WHAT THE TASK ASKS - Would you set down the lines running from the one that holds "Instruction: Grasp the" to the final line of the listing, both included, exactly and with no others?
[DATA BELOW Boundary: Start]
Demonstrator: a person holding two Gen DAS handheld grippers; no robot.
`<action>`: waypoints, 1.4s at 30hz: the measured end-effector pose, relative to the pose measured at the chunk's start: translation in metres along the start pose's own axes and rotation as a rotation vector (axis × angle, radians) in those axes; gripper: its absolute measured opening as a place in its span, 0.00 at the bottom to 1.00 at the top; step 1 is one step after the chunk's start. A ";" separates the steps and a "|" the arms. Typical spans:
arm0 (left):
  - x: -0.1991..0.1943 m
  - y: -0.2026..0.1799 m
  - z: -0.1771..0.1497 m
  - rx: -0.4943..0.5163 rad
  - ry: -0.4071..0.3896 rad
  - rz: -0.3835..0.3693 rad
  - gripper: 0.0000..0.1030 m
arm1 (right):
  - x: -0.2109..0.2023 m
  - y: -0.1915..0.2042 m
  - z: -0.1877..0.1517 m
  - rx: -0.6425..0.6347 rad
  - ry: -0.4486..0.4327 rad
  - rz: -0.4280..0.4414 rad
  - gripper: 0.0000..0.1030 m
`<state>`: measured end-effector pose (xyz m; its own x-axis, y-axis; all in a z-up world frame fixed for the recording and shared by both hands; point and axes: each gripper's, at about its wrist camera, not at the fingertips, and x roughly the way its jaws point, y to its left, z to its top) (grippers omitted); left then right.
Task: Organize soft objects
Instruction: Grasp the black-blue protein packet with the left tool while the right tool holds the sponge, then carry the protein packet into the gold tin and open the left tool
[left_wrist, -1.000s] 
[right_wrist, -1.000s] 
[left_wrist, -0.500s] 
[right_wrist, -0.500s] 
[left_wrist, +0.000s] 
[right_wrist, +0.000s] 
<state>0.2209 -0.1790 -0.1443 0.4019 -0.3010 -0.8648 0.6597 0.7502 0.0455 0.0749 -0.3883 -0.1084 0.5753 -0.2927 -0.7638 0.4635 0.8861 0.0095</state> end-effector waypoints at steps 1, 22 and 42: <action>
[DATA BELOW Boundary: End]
SOLUTION BELOW -
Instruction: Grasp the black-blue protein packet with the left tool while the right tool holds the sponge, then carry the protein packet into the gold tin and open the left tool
[left_wrist, -1.000s] 
[right_wrist, -1.000s] 
[left_wrist, -0.500s] 
[right_wrist, -0.500s] 
[left_wrist, +0.000s] 
[right_wrist, +0.000s] 
<state>0.2209 -0.1790 -0.1443 0.4019 -0.3010 -0.8648 0.6597 0.7502 0.0455 0.0749 -0.3883 -0.1084 0.5753 -0.2927 -0.7638 0.4635 0.8861 0.0095</state> end-effector waypoints at steps 1, 22 and 42: <action>

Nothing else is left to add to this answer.